Öyle çoklar ki dönüp bakıldığında artık sokaklar değil, şehir büyüklüğünde bir mezar görünüyor.

***

Gazze'deki insanlar, saldırılara rağmen evlerini terk etmiyorlar. Çünkü ev sadece dört duvardan ibaret bir yer değil; anıların, sevginin, aile bağlarının fiziksel temsili aslında. Bir evi terk etmek, tüm bunları geride bırakmak anlamına geliyor. Ve Gazzeliler, her şeye rağmen onlara ait olanı ve atalarından kalanı koruma peşindeler.

***

Peki, dünya ne yapıyor? Uluslararası toplum çoğunlukla sessiz kalıyor, bazen de kısıtlı tepkiler veriyor. Gazze'de yaşananlar insan hakları, hukukun üstünlüğü, sivil ve çocuk koruması gibi temel prensiplerin altını oyuyor. Bu, bir insanlık sınavı ve maalesef şu an için dünya bu sınavdan geçer not alabilmiş değil. Diplomatik çabalar, ateşkese yönelik girişimler devam ediyor ancak Gazze'nin gerçekliği, bu çabaların yetersiz kaldığını gözler önüne seriyor.

*** 

Bu trajedinin sonu mu? Henüz belirsiz. Ama Gazze'nin direnişi, tüm dünyaya insan ruhunun kırılması zor bir gerçek olduğunu gösteriyor. İsrailli askerler her ne kadar Gazze'yi boşaltmaya çalışsalar da Gazzelilerin direnişi, bu topraklarda kök salmış olan yaşam iradesinin bir simgesi hâline gelmiş durumda.

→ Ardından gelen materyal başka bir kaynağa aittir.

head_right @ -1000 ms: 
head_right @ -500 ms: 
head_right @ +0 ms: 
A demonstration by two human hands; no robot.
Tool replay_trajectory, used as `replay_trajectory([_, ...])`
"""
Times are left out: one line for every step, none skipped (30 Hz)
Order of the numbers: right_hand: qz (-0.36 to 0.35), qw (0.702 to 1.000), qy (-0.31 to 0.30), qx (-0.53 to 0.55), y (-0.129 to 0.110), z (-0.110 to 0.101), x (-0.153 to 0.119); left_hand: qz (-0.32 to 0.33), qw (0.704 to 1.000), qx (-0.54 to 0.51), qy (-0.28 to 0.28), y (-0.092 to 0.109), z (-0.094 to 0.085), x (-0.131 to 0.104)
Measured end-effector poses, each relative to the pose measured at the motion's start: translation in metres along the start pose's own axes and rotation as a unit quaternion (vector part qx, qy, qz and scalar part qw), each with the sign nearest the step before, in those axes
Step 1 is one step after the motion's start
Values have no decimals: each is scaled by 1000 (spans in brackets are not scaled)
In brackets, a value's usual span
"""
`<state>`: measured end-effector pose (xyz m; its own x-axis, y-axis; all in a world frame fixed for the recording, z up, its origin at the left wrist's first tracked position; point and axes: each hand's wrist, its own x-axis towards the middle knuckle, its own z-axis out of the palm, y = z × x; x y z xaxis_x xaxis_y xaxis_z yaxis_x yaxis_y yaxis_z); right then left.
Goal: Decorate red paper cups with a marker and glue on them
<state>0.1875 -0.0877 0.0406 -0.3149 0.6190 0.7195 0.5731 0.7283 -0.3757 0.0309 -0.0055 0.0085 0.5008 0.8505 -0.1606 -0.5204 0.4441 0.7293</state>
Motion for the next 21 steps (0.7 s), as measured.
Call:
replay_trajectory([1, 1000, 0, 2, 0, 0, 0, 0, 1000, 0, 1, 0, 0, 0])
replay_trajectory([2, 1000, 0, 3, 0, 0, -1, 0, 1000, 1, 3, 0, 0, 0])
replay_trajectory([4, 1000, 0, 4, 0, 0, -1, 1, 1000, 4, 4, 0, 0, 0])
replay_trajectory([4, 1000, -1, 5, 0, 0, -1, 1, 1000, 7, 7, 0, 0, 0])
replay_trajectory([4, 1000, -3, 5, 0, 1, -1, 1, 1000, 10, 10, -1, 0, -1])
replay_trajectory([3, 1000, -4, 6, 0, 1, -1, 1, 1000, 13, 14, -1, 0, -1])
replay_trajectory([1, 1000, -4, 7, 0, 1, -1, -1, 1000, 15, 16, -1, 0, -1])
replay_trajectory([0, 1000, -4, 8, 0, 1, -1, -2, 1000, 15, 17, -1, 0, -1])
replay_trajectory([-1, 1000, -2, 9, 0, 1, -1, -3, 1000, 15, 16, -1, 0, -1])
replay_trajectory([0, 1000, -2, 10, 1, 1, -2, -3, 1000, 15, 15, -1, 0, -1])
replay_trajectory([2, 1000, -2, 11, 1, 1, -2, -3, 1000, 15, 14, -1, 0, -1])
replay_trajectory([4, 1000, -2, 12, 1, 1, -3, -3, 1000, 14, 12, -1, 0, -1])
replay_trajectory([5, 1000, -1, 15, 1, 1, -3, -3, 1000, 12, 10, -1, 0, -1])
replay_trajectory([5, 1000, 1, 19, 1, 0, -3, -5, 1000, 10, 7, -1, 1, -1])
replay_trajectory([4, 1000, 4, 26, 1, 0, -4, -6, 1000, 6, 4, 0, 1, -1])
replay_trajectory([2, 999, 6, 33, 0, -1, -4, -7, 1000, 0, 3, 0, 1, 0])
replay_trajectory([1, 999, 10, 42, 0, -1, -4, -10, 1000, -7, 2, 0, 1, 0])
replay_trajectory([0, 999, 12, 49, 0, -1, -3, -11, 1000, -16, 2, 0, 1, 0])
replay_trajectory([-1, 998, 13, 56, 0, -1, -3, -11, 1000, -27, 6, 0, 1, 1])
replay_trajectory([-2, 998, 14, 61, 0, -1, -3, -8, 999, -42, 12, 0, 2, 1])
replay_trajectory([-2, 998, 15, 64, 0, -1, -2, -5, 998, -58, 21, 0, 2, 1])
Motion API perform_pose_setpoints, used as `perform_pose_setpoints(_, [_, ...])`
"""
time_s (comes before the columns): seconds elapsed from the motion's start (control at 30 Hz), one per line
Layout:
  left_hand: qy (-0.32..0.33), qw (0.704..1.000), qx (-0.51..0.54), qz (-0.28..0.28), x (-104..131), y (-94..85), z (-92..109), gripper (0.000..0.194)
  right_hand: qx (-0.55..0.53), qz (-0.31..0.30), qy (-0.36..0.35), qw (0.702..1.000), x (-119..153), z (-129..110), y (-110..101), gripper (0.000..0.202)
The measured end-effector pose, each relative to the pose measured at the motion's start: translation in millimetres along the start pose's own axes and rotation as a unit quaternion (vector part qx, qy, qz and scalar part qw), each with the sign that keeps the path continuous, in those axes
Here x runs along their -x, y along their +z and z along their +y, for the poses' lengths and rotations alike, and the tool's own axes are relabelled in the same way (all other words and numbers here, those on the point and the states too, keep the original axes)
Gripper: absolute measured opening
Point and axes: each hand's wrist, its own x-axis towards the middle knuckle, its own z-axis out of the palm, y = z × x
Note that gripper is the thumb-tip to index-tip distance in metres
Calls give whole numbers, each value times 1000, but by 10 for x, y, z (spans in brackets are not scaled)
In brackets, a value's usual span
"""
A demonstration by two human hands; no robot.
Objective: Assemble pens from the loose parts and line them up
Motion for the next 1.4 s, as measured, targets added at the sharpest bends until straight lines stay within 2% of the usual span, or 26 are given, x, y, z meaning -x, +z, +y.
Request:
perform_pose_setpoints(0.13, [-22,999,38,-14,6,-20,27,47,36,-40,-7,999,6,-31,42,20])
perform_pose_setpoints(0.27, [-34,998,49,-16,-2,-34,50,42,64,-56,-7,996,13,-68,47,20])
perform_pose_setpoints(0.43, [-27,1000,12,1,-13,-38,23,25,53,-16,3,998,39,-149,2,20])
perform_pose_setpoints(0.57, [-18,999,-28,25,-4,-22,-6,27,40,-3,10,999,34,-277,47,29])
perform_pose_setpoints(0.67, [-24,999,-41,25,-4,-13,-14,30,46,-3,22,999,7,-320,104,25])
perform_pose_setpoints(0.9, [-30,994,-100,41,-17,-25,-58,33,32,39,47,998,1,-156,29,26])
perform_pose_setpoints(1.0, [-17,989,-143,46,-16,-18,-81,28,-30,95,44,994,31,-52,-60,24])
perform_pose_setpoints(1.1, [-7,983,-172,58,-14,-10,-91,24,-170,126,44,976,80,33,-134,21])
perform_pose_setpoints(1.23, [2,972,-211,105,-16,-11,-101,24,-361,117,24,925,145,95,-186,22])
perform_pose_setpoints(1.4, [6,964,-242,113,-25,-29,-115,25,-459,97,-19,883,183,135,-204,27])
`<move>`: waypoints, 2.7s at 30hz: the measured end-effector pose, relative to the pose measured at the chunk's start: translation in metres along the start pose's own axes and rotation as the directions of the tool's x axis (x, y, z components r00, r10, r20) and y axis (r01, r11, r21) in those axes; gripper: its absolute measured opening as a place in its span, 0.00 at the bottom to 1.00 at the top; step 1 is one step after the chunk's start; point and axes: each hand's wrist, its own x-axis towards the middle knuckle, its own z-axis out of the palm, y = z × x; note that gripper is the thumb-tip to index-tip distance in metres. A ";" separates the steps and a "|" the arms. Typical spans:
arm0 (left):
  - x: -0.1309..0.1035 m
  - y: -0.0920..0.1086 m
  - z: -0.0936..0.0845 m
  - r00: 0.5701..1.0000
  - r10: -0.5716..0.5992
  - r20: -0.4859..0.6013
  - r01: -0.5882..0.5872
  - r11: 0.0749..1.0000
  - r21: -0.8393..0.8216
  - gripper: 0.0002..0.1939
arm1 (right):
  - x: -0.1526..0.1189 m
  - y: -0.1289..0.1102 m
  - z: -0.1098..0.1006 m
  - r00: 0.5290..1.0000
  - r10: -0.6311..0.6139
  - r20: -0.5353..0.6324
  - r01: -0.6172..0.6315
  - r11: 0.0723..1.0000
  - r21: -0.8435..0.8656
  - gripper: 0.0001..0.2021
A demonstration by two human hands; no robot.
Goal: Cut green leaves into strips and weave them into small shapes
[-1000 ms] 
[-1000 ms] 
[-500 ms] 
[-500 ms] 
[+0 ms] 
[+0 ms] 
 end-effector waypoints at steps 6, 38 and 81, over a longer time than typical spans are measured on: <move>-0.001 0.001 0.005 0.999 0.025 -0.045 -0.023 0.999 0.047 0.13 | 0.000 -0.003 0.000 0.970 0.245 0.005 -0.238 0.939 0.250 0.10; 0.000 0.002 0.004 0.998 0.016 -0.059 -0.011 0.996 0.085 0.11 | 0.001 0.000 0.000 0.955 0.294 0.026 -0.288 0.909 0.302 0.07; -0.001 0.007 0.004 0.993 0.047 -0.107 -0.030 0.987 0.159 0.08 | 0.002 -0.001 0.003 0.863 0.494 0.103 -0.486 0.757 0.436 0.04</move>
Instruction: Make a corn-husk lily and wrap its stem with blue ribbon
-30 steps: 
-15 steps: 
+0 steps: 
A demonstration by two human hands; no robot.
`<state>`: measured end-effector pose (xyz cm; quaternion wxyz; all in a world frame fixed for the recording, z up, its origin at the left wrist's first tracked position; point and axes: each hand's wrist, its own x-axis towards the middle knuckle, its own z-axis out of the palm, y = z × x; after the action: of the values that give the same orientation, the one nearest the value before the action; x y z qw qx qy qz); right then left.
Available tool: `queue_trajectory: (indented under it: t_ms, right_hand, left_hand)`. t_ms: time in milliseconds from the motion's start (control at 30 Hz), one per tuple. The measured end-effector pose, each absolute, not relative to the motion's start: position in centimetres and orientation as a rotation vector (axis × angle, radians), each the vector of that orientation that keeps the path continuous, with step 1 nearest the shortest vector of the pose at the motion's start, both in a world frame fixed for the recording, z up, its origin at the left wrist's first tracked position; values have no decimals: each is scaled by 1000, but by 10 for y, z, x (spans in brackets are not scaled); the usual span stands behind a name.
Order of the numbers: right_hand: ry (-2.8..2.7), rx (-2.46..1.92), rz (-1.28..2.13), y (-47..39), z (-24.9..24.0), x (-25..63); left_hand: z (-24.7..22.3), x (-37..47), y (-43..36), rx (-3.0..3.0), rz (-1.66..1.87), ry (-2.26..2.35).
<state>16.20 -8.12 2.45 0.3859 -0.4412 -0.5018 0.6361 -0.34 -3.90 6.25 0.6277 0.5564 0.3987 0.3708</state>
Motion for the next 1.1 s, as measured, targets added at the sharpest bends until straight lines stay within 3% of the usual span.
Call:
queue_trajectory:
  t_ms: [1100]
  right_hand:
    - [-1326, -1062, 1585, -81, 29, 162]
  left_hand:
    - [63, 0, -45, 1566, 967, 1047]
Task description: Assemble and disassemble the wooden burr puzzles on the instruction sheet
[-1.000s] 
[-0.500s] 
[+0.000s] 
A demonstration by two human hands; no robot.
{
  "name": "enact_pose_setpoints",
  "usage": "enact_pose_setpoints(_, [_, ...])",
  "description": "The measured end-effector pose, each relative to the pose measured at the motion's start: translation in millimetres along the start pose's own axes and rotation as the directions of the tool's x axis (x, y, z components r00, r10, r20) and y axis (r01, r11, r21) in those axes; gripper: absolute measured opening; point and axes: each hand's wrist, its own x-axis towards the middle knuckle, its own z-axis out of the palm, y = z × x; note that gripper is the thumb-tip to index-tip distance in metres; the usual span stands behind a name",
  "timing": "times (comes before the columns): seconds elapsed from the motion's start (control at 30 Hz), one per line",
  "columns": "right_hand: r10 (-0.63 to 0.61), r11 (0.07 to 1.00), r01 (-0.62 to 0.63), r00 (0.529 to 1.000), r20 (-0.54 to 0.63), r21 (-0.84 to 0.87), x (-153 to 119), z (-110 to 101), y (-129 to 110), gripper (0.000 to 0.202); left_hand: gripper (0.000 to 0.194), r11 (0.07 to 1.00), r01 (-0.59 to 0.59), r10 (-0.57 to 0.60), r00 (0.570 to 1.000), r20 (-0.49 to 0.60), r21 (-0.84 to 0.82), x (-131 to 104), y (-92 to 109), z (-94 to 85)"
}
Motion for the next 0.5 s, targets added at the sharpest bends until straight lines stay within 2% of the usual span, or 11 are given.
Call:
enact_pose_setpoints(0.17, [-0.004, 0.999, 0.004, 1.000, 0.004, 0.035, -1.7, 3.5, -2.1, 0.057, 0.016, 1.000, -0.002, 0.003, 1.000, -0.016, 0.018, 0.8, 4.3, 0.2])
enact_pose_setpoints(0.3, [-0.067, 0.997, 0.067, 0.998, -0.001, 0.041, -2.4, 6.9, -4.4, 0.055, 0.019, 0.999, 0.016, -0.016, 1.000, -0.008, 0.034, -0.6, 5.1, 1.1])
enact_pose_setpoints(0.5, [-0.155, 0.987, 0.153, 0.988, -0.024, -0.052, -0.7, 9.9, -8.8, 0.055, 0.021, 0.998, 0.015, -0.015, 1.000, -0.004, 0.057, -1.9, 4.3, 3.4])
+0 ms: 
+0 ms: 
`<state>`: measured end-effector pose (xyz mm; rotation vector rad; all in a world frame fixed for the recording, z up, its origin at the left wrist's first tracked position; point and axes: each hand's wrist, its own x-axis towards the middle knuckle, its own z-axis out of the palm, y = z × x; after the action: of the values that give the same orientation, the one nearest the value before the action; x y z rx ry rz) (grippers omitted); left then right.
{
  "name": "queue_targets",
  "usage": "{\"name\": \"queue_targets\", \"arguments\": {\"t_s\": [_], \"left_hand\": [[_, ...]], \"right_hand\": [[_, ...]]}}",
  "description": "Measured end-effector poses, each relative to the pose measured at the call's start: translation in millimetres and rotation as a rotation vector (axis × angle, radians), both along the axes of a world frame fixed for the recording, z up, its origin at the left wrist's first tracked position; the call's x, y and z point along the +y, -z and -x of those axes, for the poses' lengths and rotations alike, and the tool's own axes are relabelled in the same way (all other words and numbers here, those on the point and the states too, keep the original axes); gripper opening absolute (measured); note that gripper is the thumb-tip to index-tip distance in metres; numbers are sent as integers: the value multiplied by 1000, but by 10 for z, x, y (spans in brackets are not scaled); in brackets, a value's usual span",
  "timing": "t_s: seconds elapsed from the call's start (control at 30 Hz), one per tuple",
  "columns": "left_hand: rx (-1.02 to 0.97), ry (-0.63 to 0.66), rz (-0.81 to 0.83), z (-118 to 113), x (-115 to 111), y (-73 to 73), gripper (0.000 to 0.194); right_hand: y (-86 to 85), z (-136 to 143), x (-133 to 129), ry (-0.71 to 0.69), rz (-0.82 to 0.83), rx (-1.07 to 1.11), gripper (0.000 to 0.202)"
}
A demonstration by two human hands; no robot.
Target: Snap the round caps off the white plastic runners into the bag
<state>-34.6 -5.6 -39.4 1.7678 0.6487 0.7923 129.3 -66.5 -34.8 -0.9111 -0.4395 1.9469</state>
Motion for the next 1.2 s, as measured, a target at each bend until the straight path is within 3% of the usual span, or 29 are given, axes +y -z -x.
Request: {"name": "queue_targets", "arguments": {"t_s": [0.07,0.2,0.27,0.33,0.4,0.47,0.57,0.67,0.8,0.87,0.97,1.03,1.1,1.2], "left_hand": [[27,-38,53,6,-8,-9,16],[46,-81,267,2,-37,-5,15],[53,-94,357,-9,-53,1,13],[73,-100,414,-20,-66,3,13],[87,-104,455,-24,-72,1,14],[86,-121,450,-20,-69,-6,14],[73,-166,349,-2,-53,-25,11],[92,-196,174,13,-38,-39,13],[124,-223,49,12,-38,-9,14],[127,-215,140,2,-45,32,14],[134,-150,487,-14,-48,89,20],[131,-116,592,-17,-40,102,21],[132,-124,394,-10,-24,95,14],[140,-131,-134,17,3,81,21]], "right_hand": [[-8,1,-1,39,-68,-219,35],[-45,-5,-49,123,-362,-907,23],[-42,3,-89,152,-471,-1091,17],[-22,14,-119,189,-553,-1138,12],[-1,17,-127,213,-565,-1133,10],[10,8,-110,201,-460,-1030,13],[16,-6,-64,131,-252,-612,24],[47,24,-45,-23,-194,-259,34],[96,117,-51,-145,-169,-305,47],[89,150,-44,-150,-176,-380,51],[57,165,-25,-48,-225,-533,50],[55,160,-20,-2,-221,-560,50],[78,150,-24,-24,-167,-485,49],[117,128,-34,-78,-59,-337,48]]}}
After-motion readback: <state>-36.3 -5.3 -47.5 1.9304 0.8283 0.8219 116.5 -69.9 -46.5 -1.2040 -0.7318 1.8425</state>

İnsanlık tarihine bakıldığında, savaşların ve çatışmaların ne kadar yıkıcı olduğunu görebiliyoruz. Ancak aynı tarihte, insanların en karanlık zamanlarda bile nasıl direnebildiklerine dair sayısız örnek de bulmak mümkün. Gazze, işte bu örneklerden biri olarak karşımızda duruyor. Evet, bedenler ölüyor ama direniş, umut ve yaşama tutunma çabaları, ölen bedenlerle birlikte yok olmuyor. Aksine, her bir yaşamın kaybı, direnişin ateşini daha da harlayarak insanların mücadelesine ve onurlu bir yaşam arayışına manevi güç katıyor.

Sonuç ne olur?

Şimdiden kestirmek mümkün değil. İsrail durdurulur mu, Gazzeliler sürülüp Gazze yok edilir mi?

Yoksa düşük bir ihtimal de olsa İsrail’in sonunun başlangıcı mıdır bu yaşananlar?

Bilemeyiz…

Bize kalan tarihe not düşmek.

Gazzeliler kazandı.

Can vererek kazandı.

Bu zulme seyirci kalanlar kaybetti. 

Zulme rıza zulümdür.

Zulme razı mıyız?

Somut bir karşılık vermemek rıza mıdır?

Vicdanlara yöneltilecek zor soruları sorma vakti sanırım.